What you need to do:
For the material that follows, return exactly the lines from the one with "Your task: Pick" through the one with "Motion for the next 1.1", both ends included.

Data to process:
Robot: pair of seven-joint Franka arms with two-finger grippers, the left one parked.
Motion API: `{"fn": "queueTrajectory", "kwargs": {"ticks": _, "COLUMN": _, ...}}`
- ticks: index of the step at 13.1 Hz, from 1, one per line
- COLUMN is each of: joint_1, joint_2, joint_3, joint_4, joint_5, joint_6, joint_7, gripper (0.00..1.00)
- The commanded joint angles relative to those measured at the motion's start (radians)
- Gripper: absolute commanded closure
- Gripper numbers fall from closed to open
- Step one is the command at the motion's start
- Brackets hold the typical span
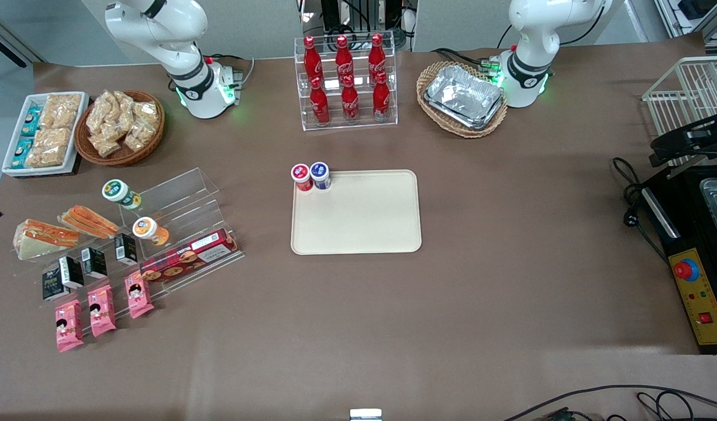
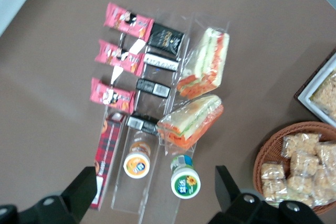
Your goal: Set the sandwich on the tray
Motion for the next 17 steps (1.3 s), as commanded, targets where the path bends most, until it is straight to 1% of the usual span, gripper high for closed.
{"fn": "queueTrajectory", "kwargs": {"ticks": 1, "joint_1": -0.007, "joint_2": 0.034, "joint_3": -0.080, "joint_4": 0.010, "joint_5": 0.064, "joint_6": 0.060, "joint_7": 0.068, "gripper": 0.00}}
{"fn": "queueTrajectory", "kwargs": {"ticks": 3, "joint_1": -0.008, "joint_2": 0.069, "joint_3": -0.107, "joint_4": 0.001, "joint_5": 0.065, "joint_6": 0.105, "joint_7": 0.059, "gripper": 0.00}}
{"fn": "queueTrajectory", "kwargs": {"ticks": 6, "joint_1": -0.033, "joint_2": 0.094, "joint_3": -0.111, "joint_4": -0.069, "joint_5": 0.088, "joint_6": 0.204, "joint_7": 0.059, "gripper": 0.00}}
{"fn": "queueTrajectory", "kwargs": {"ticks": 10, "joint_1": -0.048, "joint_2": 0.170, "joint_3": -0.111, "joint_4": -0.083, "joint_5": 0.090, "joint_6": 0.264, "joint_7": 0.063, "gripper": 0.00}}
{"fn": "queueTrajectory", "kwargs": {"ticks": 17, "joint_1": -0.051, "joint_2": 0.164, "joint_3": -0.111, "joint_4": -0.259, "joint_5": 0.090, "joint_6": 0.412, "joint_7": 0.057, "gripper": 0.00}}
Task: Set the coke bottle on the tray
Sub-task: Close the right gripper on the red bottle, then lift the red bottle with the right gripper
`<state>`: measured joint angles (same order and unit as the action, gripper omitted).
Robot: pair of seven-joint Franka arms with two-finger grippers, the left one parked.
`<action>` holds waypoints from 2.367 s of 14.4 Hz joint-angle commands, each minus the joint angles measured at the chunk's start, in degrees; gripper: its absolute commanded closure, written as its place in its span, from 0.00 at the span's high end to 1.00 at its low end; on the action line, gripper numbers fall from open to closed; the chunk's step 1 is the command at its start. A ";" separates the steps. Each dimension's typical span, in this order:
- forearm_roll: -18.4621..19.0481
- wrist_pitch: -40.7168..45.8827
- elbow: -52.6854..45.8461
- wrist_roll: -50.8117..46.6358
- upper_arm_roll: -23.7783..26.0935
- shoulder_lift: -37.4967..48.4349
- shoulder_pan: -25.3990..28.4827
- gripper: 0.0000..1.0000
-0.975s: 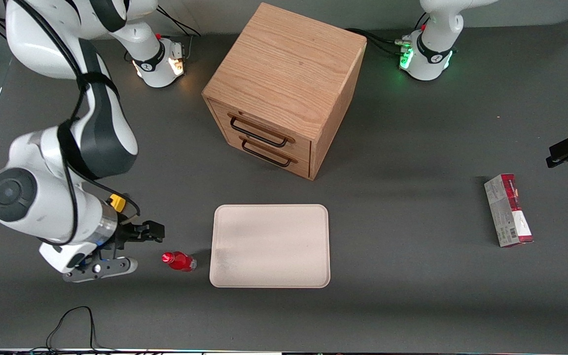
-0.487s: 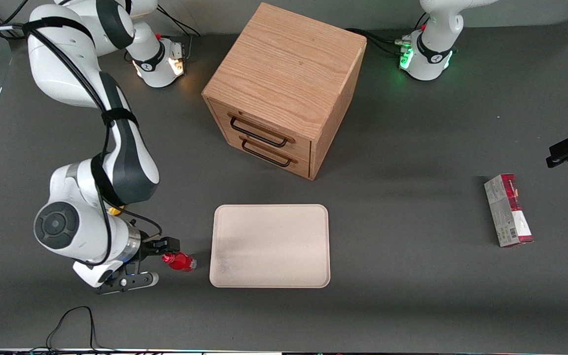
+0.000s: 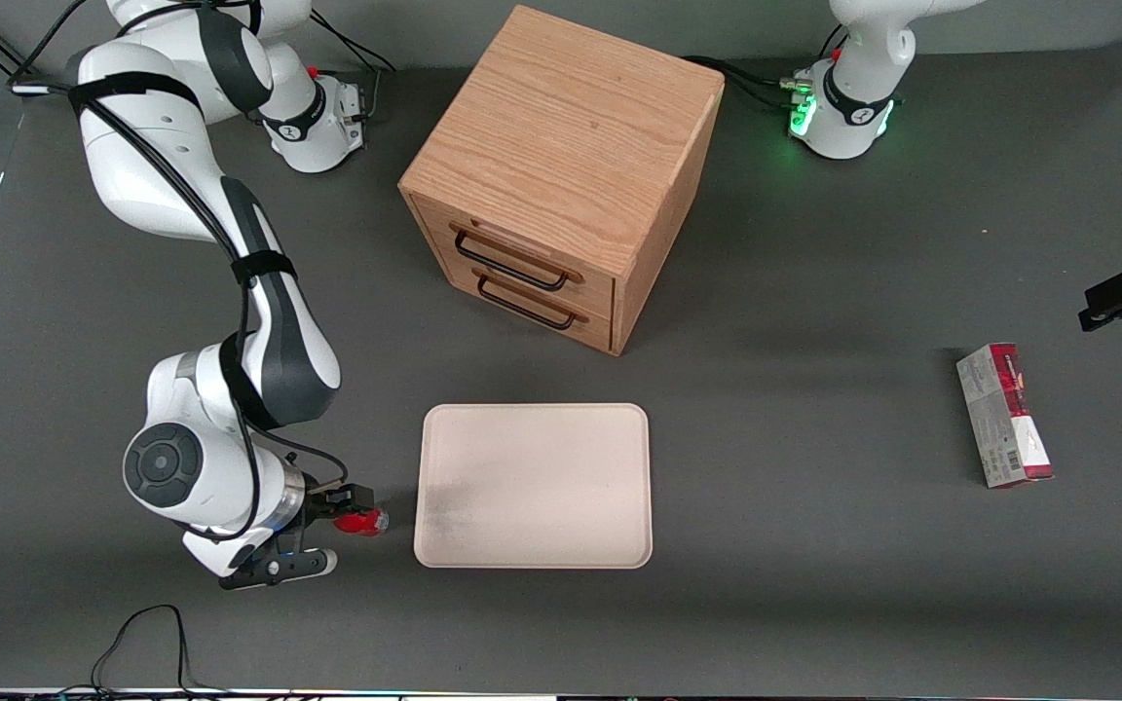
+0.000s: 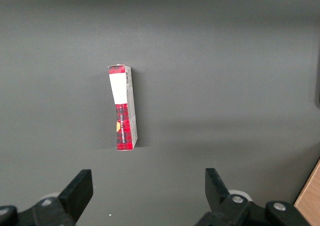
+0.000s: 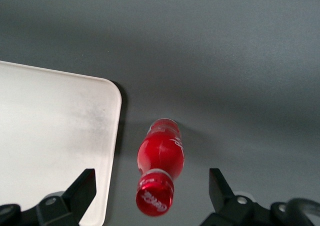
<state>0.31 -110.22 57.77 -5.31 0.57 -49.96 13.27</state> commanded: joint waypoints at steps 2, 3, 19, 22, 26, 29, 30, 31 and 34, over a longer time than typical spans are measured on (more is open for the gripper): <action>0.14 -1.23 2.52 -1.45 0.48 0.92 -0.08 1.00; 0.13 -1.23 2.70 -1.46 0.48 0.92 0.00 1.00; 0.75 0.43 3.05 -1.37 0.31 2.06 -0.08 0.00; 1.01 5.52 2.18 -1.37 -0.22 4.60 -0.17 0.00; 1.19 17.28 -2.12 -1.11 -1.28 8.82 -0.43 0.00; 1.19 23.45 -4.33 -1.19 -1.36 13.47 -0.61 0.00; 1.19 24.95 -4.33 -1.19 -1.36 15.06 -0.70 0.00; 1.28 26.61 -4.42 -1.19 -1.28 16.55 -0.70 0.00; 1.19 29.09 -4.51 -1.19 -0.93 19.81 -0.61 0.00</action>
<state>0.61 -82.58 52.95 -5.45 -0.74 -32.29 12.49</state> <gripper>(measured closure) 0.665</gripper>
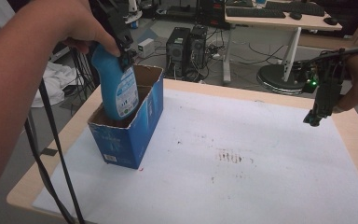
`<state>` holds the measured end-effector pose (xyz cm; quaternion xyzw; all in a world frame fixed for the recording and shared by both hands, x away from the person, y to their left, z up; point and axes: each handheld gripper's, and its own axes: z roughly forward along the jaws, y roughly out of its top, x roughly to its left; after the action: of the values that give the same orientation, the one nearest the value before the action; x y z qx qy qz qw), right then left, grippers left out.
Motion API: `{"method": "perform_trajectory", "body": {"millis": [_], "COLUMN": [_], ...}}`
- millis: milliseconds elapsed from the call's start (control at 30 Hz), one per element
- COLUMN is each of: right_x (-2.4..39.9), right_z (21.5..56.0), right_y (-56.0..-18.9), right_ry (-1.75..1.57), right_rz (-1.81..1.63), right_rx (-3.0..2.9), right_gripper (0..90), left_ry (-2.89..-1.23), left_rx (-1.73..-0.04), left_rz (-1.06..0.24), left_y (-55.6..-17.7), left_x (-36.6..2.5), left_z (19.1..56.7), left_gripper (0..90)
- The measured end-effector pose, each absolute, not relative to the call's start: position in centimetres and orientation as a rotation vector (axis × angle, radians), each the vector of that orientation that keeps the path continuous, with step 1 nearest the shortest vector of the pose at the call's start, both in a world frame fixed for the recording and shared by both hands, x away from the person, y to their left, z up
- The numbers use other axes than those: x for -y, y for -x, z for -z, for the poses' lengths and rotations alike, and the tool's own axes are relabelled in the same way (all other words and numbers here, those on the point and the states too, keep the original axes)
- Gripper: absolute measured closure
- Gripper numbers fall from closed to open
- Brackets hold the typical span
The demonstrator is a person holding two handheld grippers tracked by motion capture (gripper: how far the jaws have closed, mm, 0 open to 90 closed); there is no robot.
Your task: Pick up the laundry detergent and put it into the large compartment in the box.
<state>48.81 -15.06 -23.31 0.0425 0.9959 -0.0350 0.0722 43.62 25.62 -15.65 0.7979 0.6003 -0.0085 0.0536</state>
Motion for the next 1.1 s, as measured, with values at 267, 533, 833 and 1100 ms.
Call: {"method": "perform_trajectory", "body": {"millis": [267,533,833,1100], "right_x": [14.9,14.9,15.2,15.6], "right_z": [23.4,23.4,23.8,24.1], "right_y": [-48.8,-48.7,-48.7,-48.8], "right_ry": [-0.140,-0.123,-0.130,-0.144], "right_rz": [0.102,0.094,0.085,0.084], "right_rx": [-2.992,-2.987,-2.990,-2.995], "right_gripper": [2.6,2.6,2.6,2.7], "left_ry": [-2.424,-2.431,-2.536,-2.642], "left_rx": [-1.841,-1.844,-1.753,-1.634], "left_rz": [0.048,0.091,0.109,0.109], "left_y": [-44.1,-44.5,-44.9,-44.9], "left_x": [-25.8,-26.2,-25.7,-25.4], "left_z": [18.3,21.8,25.6,27.2], "left_gripper": [38.4,38.4,38.4,38.4]}}
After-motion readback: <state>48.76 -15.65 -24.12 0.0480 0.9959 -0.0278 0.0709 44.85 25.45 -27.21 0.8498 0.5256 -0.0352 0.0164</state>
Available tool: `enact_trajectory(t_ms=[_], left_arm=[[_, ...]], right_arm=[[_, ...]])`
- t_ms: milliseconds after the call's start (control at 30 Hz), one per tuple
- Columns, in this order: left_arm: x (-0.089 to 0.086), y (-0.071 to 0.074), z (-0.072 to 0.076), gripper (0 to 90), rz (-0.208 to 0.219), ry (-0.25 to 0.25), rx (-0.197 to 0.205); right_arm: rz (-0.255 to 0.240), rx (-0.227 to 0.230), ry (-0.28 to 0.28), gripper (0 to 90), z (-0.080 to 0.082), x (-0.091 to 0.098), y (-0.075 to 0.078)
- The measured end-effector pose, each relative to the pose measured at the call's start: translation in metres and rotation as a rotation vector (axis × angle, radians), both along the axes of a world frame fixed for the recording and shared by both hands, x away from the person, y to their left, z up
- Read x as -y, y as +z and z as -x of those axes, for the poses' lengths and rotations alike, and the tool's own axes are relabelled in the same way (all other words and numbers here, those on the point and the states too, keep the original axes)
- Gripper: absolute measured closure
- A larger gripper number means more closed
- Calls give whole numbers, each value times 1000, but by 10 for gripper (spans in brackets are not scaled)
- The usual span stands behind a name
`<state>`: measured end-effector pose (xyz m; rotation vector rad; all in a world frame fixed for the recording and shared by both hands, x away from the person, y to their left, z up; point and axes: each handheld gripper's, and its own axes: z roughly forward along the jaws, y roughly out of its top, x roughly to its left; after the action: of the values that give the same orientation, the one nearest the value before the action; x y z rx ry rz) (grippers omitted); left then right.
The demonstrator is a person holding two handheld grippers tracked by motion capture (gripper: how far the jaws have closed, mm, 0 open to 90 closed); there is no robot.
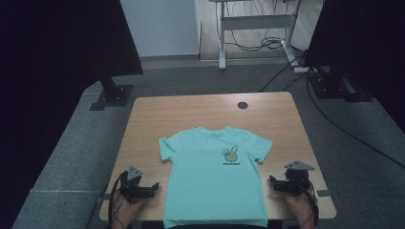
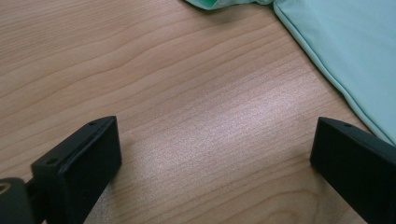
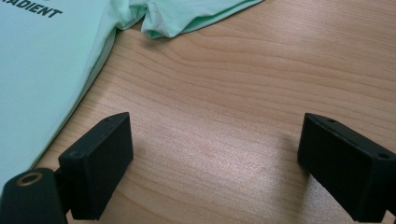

Expected output:
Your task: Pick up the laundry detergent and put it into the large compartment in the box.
<state>48.81 -15.06 -23.31 0.0425 0.9959 -0.0350 0.0722 43.62 25.62 -15.65 0.7979 0.6003 -0.0085 0.0536</state>
Motion for the next 1.1 s, as measured, with values at 267, 533, 833 and 1100 ms.

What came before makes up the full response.